Three elements require careful consideration before a book is ready to be marketed at an online bookstore: title, cover design and book description. The fourth element – price – is equally important, but it is a business decision, unlike the three other elements that are often created by experienced professionals. The rise of ebooks has introduced plenty of new authors to the world, but also plenty of new cover designers have found interesting work in the world of books.
If you are a writer who is thinking of publishing an ebook or a cover designer, one of the best ways to learn about book covers is to study what others have done. In his The Book Designer blog, Joel Friedlander runs e-Book Cover Design Awards for new cover images.
Award winners for the best fiction and non-fiction cover designs have been chosen for April 2016, and they are Wrong Side of Hell, design by Lou Harper, and Are You Buying This?, The Book Designers. Just like with books, a cover design appeals someone while another person may dislike the same cover. It is a matter of taste, and above all, a matter of appeal. Does a book cover appeal to a reader? Is the cover so intriguing that it calls the reader to click it and open the book?
These two book covers (a fiction and nonfiction cover) from e-Book Cover Design Awards April 2016 selection were the favorites at the Klaava office.

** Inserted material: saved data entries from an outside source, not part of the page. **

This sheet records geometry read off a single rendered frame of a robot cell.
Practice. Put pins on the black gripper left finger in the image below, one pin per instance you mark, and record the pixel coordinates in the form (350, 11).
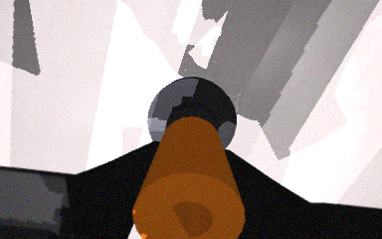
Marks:
(94, 204)

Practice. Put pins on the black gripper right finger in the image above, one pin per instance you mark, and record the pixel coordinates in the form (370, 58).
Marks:
(272, 211)

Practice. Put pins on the orange cylindrical knob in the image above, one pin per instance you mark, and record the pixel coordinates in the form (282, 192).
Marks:
(189, 191)

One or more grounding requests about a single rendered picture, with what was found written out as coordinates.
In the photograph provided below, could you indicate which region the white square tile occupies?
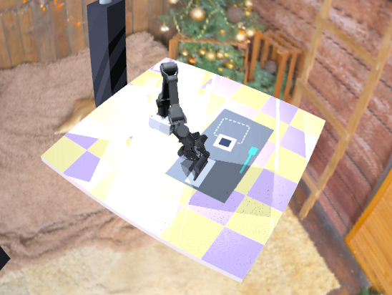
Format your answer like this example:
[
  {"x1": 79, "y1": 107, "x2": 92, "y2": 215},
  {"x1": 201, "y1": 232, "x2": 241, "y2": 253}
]
[{"x1": 213, "y1": 134, "x2": 236, "y2": 152}]

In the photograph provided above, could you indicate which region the light blue flat mat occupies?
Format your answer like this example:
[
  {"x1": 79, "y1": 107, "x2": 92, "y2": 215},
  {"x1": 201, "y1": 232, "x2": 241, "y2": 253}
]
[{"x1": 165, "y1": 109, "x2": 273, "y2": 203}]

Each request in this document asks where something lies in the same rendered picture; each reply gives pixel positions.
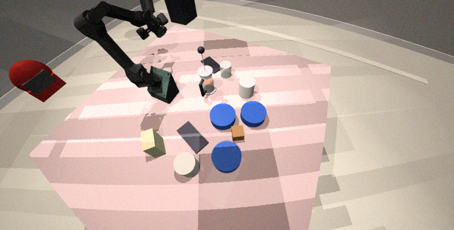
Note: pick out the cream cylinder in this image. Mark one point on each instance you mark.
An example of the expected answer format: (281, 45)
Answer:
(186, 165)
(246, 86)

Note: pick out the pale yellow cube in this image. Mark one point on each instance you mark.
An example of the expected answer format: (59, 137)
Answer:
(152, 143)

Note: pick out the orange block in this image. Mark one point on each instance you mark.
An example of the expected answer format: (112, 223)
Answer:
(237, 133)

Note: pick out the coffee plunger press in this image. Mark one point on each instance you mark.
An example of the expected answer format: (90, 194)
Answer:
(206, 84)

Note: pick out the blue short cylinder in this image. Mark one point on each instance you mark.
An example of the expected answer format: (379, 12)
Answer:
(226, 156)
(253, 114)
(222, 116)

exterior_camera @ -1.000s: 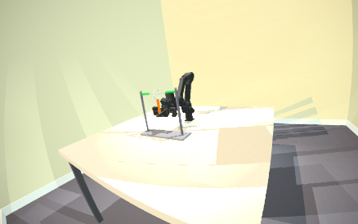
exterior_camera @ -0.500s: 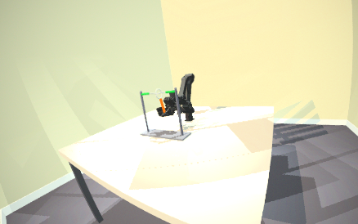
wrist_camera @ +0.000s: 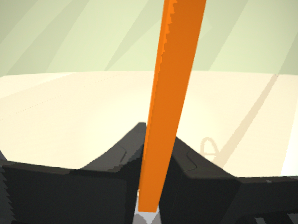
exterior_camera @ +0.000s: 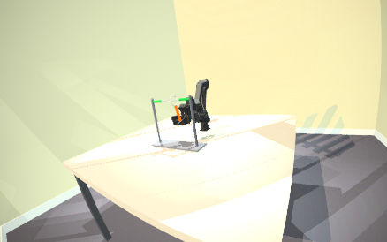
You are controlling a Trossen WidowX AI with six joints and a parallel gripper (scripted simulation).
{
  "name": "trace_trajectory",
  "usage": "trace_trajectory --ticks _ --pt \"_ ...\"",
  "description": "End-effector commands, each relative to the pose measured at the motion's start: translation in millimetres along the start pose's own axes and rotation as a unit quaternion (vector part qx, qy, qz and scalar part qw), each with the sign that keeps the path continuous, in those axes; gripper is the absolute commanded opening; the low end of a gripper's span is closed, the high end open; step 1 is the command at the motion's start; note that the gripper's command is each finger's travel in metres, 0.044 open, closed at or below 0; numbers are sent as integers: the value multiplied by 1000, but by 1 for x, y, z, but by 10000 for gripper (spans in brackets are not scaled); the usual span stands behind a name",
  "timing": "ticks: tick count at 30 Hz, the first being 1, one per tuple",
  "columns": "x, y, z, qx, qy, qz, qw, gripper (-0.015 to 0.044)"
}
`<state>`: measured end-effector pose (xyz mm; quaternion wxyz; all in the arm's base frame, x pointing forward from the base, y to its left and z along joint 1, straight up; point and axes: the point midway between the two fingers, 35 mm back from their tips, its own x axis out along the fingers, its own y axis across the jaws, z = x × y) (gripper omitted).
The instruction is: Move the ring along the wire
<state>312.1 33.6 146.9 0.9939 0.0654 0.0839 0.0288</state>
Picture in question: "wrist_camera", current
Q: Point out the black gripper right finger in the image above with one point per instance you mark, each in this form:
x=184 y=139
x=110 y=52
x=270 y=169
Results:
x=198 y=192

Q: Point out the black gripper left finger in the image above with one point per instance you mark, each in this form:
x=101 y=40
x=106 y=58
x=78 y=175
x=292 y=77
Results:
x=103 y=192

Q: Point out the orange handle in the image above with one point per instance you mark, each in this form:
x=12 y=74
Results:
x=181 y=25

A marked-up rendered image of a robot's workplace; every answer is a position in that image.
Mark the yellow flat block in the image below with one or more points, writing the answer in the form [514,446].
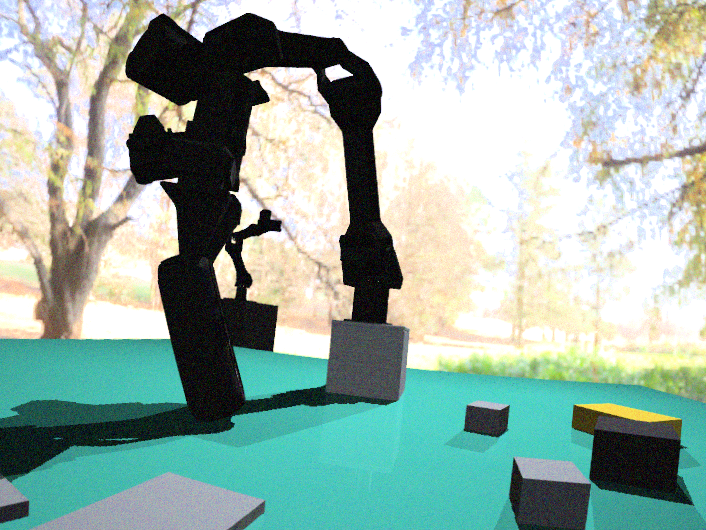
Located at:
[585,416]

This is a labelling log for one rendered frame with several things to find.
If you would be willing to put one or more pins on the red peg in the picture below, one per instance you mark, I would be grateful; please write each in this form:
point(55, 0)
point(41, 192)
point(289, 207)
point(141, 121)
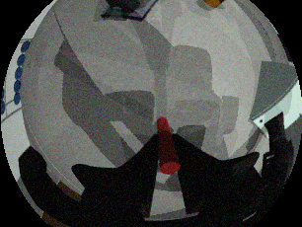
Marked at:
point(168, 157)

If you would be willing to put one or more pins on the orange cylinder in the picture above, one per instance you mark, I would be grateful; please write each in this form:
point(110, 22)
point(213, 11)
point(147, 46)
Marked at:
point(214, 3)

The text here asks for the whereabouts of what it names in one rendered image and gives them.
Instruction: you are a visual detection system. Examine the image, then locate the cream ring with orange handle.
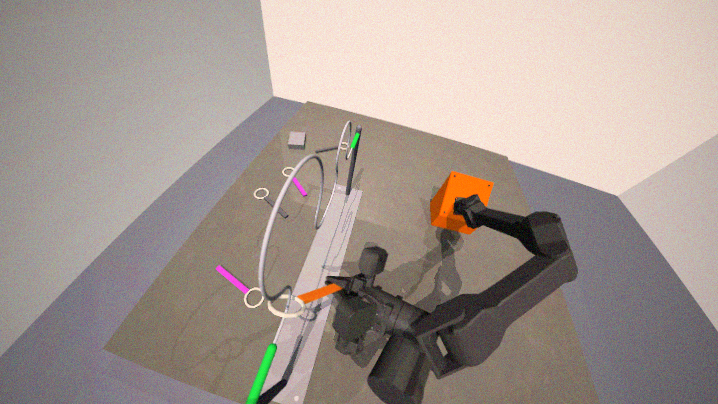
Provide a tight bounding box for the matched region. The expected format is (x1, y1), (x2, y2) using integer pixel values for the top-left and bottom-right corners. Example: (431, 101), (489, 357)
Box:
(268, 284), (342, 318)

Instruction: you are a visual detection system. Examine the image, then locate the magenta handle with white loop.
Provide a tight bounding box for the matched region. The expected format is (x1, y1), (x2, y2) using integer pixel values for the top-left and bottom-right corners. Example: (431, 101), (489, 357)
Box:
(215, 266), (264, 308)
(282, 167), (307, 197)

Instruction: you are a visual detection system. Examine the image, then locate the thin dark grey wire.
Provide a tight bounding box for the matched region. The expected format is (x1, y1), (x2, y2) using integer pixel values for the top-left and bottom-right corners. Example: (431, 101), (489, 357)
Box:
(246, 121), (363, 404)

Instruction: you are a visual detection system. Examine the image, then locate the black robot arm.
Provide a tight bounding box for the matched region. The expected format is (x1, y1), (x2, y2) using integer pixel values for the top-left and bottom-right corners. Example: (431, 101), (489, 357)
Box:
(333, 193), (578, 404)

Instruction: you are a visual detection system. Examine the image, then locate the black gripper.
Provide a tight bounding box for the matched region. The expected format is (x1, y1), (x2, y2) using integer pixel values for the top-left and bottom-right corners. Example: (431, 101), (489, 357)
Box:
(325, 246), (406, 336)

What makes the ebook cover design more difficult than designing a printed book cover? For a printed book, the cover design has to look perfect in its actual size alone. Ebook cover, on the other hand, has to be perfect from thumbnail size to poster size. Often, readers only see a thumbnail image of the cover image when they find a book at an online store. The purchase decision maybe made based on thumbnail image alone. Yet, the same image has to be attractive even when viewed on a 26-inch PC monitor.